Samuel L. Jackson Is Still Cross About Missing Out On Reservoir Dogs

image

We might have seen Samuel L. Jackson unleash hell slightly sooner than ‘Pulp Fiction’, but it just wasn’t to be.

Now the Tarantino regular has spoken about how he lost out on a role in 'Reservoir Dogs’, after he made a hash of the audition.

- Tarantino: I made mistake with Grindhouse
- Revealed! What’s inside the Pulp Fiction briefcase
- Pierce Brosnan doubts we’ll see a gay Bond

In an interview with New York magazine around the forthcoming release of Tarantino’s latest, 'The Hateful Eight’, the 66-year-old star explains how it all went awry.

And it was partly Tarantino’s fault, too.

He’d gone into the audition believing he was reading with Tim Roth and Harvey Keitel, and for the role of Mr. Orange (which eventually went to Roth).

image

At the time, Jackson was riding the heat of his performance in Spike Lee’s 'Jungle Fever’, which had won him a Best Supporting Actor gong at the Cannes Film Festival.

However, on entering the room, Jackson, who is a stickler for learning and memorising his lines, was confronted with two men he didn’t know, who didn’t know their lines and would frequently break down into laughter.

“I didn’t realize it was Quentin, the director-writer, and Lawrence Bender, the producer,” he said.

“But I knew that the audition was not very good.

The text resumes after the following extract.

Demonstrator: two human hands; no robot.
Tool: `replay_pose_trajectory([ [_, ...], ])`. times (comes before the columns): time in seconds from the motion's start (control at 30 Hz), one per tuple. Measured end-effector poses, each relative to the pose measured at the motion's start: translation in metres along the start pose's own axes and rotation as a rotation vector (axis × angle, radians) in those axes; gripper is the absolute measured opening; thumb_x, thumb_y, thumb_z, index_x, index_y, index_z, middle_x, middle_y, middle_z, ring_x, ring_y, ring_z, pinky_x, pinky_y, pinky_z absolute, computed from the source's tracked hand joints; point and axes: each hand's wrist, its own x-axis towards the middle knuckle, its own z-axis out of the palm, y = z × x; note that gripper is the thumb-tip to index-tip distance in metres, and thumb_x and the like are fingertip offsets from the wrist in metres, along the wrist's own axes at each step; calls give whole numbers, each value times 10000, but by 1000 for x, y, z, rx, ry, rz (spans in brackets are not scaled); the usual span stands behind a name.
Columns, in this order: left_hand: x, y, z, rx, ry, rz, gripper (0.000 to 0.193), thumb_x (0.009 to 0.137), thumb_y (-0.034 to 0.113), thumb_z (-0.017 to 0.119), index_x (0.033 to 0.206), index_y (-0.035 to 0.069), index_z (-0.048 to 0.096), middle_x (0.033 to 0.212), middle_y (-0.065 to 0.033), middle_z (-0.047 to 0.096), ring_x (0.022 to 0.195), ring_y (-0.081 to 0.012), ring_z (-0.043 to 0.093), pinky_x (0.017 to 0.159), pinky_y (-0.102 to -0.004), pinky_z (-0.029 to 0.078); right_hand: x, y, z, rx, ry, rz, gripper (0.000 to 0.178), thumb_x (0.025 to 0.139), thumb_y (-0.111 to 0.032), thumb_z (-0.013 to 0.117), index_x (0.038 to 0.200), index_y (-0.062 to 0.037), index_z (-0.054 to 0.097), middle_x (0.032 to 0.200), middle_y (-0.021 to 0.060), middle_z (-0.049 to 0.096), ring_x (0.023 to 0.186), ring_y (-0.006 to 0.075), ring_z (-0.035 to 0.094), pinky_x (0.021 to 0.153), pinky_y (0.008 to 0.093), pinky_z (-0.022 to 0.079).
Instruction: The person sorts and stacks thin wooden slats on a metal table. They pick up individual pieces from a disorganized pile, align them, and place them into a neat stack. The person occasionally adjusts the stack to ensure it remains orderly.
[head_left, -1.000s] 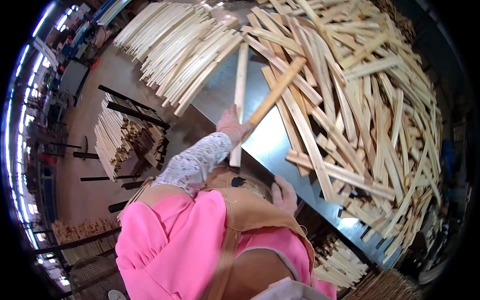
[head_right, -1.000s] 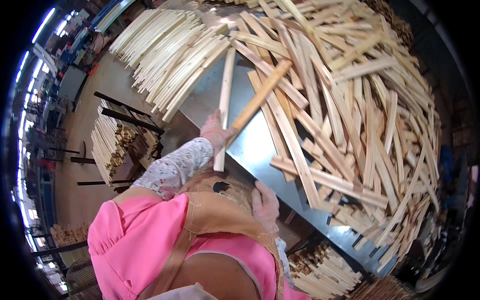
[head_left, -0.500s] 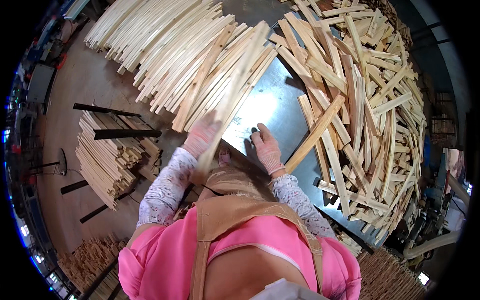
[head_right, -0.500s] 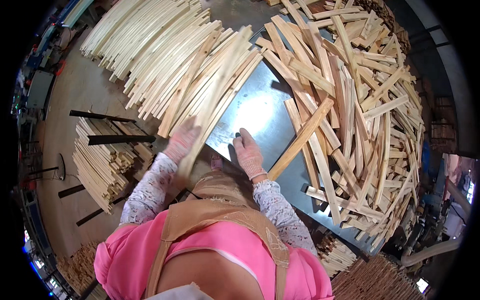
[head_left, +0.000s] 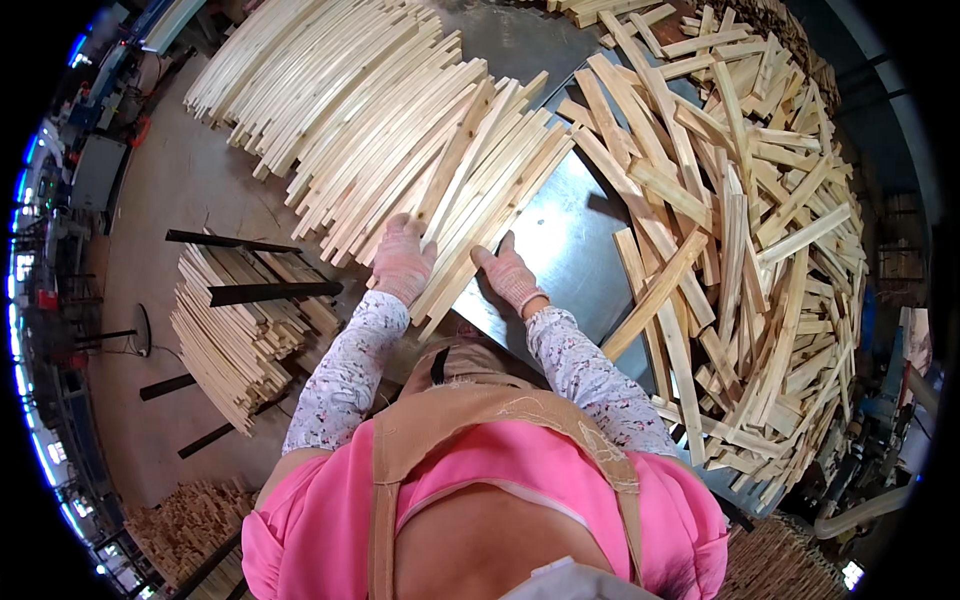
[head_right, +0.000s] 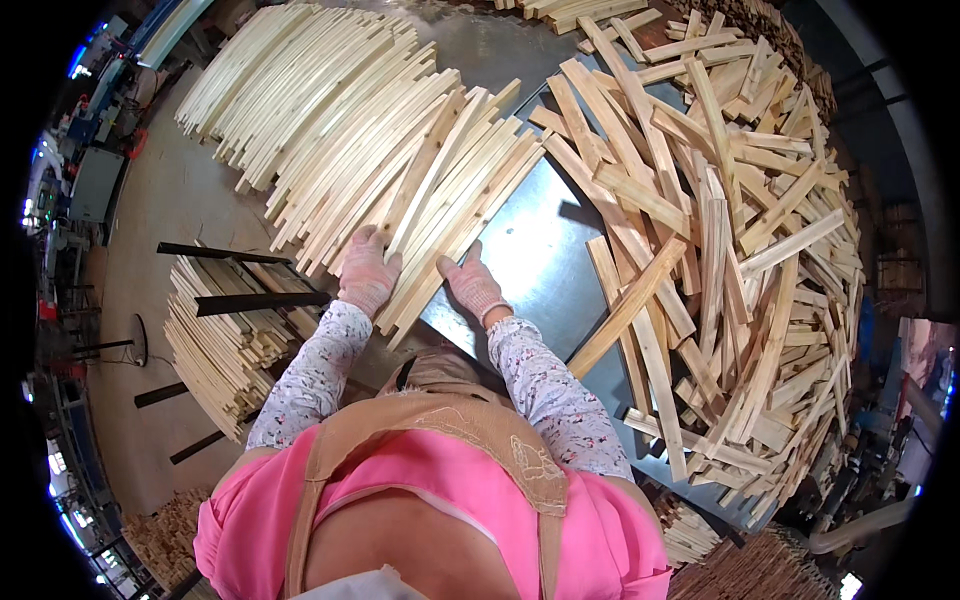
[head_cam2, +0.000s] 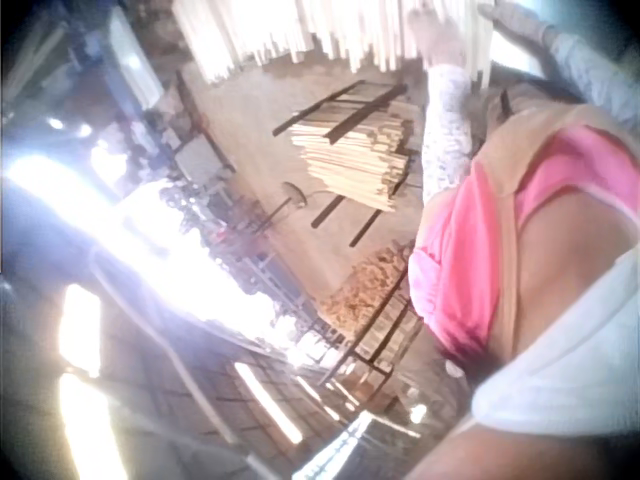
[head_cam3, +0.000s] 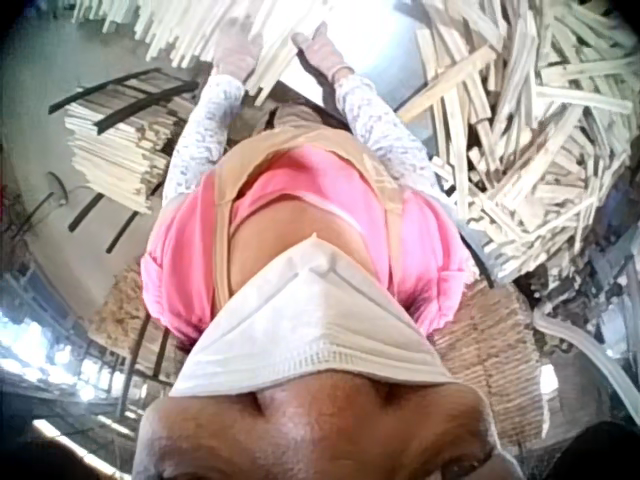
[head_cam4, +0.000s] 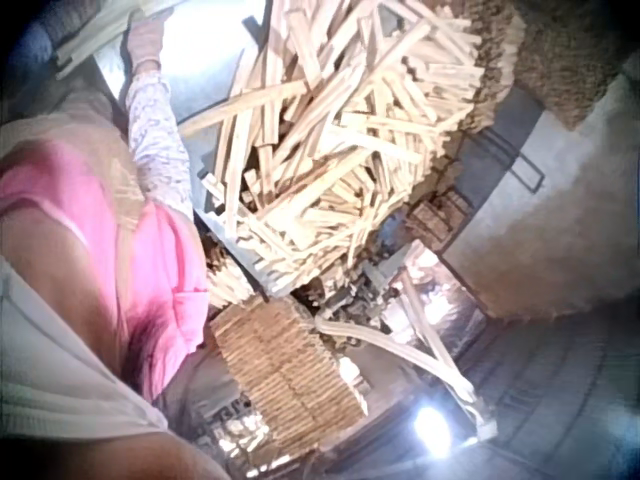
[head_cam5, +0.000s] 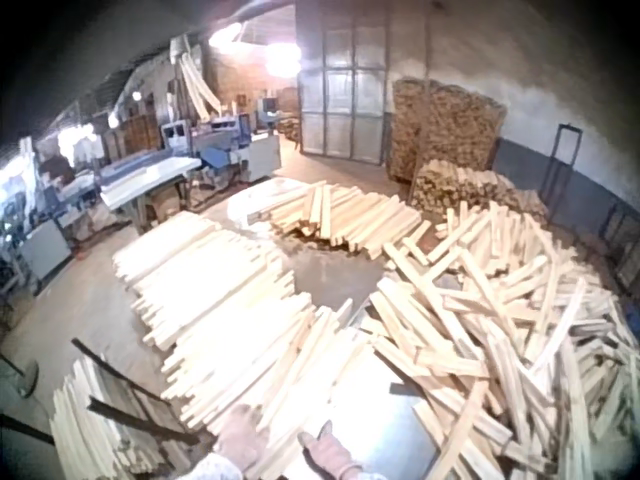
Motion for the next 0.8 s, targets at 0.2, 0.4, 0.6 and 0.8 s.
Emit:
replay_pose_trajectory([
  [0.2,15,-27,2,-820,-137,-272,450,884,255,793,1219,-24,683,1086,-128,733,986,-236,691,917,-356,553,-39,-9,-23,39,-3,-215,860,988,-438,663,1632,40,354,1264,221,738,1198,366,705,1029,427,536],
  [0.4,34,79,13,-1372,-140,-174,308,1010,177,754,1240,-20,699,1071,-70,747,945,-143,678,876,-290,562,-72,-32,-15,336,-109,-157,973,846,-481,792,1592,22,424,1284,207,723,1170,335,705,1055,388,540],
  [0.6,23,176,53,-1041,-149,142,313,1056,241,690,1207,-32,712,1126,-82,737,1049,-191,668,945,-334,540,-112,64,-50,403,504,-56,718,858,-319,795,1477,-35,567,1146,206,762,1105,327,731,1000,392,570],
  [0.8,-19,219,87,-1315,-388,288,534,1050,44,605,1535,-20,390,1405,-175,573,1257,-263,576,1082,-369,495,-260,233,-98,106,1395,308,525,937,-389,725,1308,-32,624,1069,202,713,934,408,699,902,509,577],
])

“My agent and manager tell me that my expectations of everybody else being as prepared as I am is my biggest problem.”

image

Jackson bumped into Tarantino at the movie’s premiere at the Sundance Film Festival, where he told the director 'I think you would have had a better movie with me in it’.

Luckily, Tarantino told him that he was writing something with him in mind, and within weeks, a script for 'Pulp Fiction’ had arrived on his doormat, with a note reading 'If you show this script to anyone, we’ll show up at your door next week and kill you’.

The audition for the assassin Jules Winnfield went much better, perhaps because he was fired up after someone in casting greeted him as 'Mr Fishburne’.

The rest is history – not to mention an Oscar nomination – with Jackson becoming a household name at the age of 46.

image

He also adds that on 'Pulp Fiction’, he and the director realised that they had 'a kind of cinematic affinity’.

“Quentin would walk by my trailer, and he would always hear the sounds of either kung-fu fighting or bullets going off, and he would look in the door and say, ‘What are you watching?’,” he said.

In 'The Hateful Eight’, Jackson is playing a former Union officer, turned bounty hunter in the aftermath of the American Civil War.

The movie, which also stars Roth, Jennifer Jason Leigh, Kurt Russell, Bruce Dern and Michael Madsen, is out on January 8.